The World Economic Forum’s Lighthouse Network has expanded with the addition of 10 new factories.
Selected for their utilisation of Industry 4.0 technologies, the plants have all used innovative solutions to increase profits and streamline processes.
This announcement takes the number of lighthouse factories to 26, spread across continents and sectors. The World Economic Forum hopes that this network serves as a reference point for other enterprises that wish to develop systems such as artificial intelligence, big data, and 3D printing.
The added lighthouses include a Ford subsidiary in Turkey that has applied digital manufacturing and advanced automation to take a step further than lean. The implementation of these technologies increased output by 6 per cent and employee engagement by 45 per cent, while avoiding additional capital expenditure investment.
Another lighthouse factory is Nokia’s plant in Oulu, Finland, which combines a private wireless network with other Industry 4.0 solutions, and has seen productivity increase by 30 per cent and time to market reduced by 50 per cent.

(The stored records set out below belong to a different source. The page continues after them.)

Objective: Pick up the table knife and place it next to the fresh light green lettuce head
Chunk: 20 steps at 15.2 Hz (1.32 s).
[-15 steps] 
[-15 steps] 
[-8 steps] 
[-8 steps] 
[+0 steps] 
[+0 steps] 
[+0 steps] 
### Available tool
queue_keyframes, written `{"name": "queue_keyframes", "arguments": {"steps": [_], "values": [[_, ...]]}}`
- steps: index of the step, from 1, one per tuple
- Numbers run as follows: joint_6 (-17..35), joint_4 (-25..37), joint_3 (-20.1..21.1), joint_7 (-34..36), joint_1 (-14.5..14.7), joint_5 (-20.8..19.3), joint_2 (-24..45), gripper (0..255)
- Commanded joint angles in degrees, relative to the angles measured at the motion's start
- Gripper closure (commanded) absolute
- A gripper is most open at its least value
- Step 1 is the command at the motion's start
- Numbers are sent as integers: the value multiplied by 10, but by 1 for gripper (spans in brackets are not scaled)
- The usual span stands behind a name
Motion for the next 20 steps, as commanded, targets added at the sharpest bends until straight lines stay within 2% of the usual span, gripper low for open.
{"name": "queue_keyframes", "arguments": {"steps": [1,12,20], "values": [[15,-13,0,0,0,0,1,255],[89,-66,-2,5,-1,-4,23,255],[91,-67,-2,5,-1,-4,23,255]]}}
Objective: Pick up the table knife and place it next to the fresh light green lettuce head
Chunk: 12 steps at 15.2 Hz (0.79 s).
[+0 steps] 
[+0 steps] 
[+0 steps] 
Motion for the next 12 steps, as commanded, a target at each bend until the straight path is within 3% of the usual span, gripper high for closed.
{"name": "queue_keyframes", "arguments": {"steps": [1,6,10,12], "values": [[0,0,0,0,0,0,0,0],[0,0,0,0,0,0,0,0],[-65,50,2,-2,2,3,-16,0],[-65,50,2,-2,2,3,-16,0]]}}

In Korea, Posco has partnered with local academics, SMEs, and start-ups to implement artificial intelligence improvements to its steel manufacturing processes.
The result of these companies, and others, becoming part of the Lighthouse network is that their breakthroughs will be shared outside of the factory walls.
“The global Lighthouse Network offers an unrivalled opportunity not only to highlight the transformational efforts of the world’s most advanced manufacturers but also, more importantly, to create a shared learning journey that will help manufacturers around the world, across value chains and of all sizes to access and capitalise on the positive potential of the Fourth Industrial Revolution,” said Francisco Betti, head of advanced manufacturing industry, World Economic Forum.
The full list of 10 lighthouses demonstrate how innovation is leading to company success.
“The 10 new lighthouses confirm that frontrunners in the Fourth Industrial Revolution draw a competitive advantage from either innovating their production system or by innovating their entire value chains and offering new products and services that were not possible before,” said Enno de Boer, partner and head of McKinsey & Company’s Global Manufacturing Practice, which assisted the Forum with this project.